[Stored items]
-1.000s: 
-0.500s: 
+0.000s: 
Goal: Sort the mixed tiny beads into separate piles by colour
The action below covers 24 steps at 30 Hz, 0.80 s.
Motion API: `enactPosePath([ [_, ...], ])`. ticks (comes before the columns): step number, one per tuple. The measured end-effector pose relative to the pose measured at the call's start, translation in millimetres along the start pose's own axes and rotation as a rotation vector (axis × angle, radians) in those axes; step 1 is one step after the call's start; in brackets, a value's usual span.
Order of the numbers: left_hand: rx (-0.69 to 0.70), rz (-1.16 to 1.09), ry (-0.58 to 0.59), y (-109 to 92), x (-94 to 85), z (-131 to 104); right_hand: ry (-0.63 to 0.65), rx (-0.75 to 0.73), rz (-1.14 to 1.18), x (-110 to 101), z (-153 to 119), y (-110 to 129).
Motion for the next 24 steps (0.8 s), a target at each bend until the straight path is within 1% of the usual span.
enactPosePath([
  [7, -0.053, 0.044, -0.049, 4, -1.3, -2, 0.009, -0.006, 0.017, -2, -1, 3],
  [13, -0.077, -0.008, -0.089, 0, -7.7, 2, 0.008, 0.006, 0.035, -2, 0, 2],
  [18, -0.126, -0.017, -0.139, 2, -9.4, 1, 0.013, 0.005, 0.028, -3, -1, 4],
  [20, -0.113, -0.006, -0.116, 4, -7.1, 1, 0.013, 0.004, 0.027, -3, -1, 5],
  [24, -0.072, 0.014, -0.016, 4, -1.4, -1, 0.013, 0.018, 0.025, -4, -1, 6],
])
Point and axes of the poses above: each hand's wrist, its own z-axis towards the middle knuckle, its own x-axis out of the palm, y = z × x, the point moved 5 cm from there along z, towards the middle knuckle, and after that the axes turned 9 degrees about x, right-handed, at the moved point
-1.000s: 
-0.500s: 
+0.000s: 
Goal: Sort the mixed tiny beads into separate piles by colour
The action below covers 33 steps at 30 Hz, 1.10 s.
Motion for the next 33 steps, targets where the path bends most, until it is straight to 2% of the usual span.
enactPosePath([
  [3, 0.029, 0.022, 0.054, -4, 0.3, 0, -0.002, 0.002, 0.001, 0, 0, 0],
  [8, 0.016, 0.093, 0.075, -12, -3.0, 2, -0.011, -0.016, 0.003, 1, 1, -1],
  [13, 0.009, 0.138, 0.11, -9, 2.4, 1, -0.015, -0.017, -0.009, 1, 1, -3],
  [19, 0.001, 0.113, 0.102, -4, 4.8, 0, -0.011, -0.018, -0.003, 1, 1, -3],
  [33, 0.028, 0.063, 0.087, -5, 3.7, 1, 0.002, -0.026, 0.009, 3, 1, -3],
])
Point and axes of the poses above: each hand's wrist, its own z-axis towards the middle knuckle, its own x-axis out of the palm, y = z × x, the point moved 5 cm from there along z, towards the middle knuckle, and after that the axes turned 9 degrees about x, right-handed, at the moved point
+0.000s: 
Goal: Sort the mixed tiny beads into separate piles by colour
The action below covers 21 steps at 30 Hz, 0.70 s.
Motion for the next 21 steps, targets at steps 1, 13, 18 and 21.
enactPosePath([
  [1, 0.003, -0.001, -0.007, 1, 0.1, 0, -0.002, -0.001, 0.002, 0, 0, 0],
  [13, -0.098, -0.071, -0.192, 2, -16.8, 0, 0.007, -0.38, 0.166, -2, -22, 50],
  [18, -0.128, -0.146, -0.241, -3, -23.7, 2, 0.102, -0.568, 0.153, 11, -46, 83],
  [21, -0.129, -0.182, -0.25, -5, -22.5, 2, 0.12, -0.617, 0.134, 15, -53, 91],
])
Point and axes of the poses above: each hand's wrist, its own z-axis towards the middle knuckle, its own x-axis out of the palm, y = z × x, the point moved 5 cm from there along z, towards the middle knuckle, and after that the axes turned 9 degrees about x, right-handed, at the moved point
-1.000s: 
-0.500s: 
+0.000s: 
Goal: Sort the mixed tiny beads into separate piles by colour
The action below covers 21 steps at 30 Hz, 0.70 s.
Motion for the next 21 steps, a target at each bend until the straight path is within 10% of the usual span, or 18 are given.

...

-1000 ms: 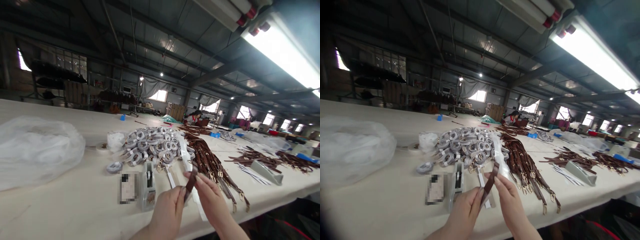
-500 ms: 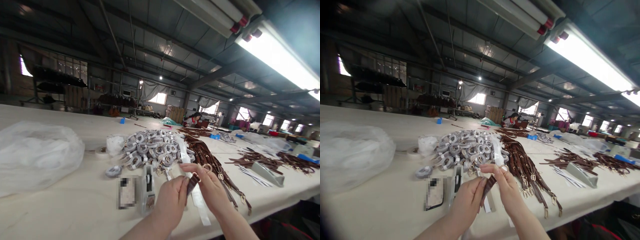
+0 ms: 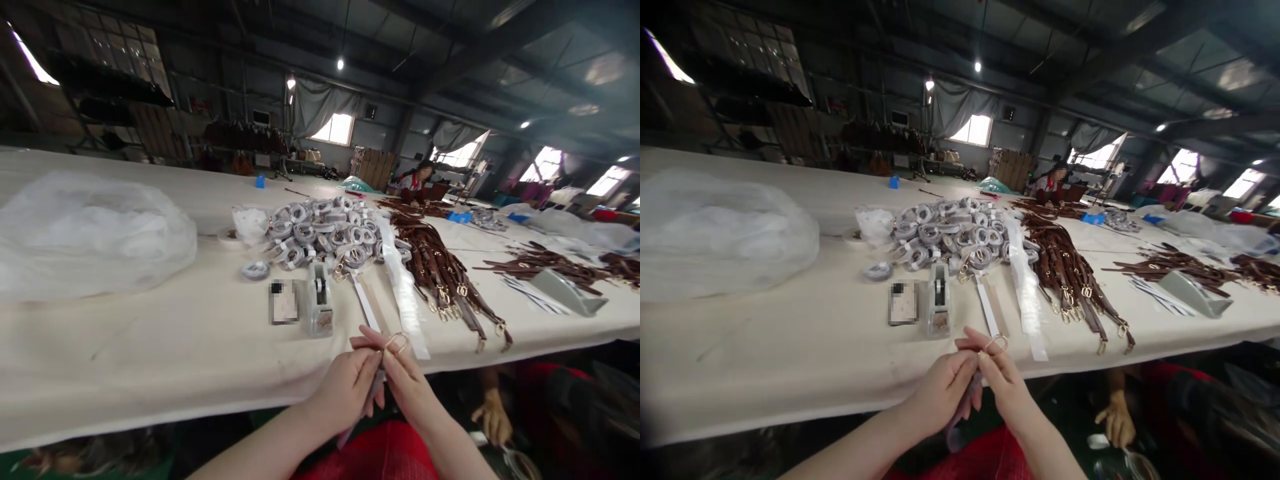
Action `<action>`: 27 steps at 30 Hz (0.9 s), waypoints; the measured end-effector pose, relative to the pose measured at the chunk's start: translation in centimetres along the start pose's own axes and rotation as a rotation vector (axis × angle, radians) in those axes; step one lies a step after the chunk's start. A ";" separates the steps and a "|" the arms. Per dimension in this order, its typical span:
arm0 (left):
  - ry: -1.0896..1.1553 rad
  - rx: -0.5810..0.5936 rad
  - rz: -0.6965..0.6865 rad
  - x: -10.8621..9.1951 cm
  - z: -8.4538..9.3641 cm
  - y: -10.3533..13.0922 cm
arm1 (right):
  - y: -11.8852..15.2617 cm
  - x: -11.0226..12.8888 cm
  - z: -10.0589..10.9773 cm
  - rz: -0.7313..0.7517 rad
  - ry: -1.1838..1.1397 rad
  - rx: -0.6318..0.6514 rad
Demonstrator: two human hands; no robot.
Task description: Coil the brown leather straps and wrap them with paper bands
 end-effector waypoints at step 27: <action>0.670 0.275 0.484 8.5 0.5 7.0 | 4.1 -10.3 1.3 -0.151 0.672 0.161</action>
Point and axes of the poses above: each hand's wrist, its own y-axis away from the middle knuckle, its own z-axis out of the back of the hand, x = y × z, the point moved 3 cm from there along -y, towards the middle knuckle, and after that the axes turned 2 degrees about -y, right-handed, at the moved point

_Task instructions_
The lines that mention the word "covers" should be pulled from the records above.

_Response to this exercise_
The action below covers 24 steps at 30 Hz, 0.80 s.
The action below covers 33 steps at 30 Hz, 1.10 s.
The action below covers 21 steps at 30 Hz, 0.70 s.
The action below covers 21 steps at 30 Hz, 0.70 s.

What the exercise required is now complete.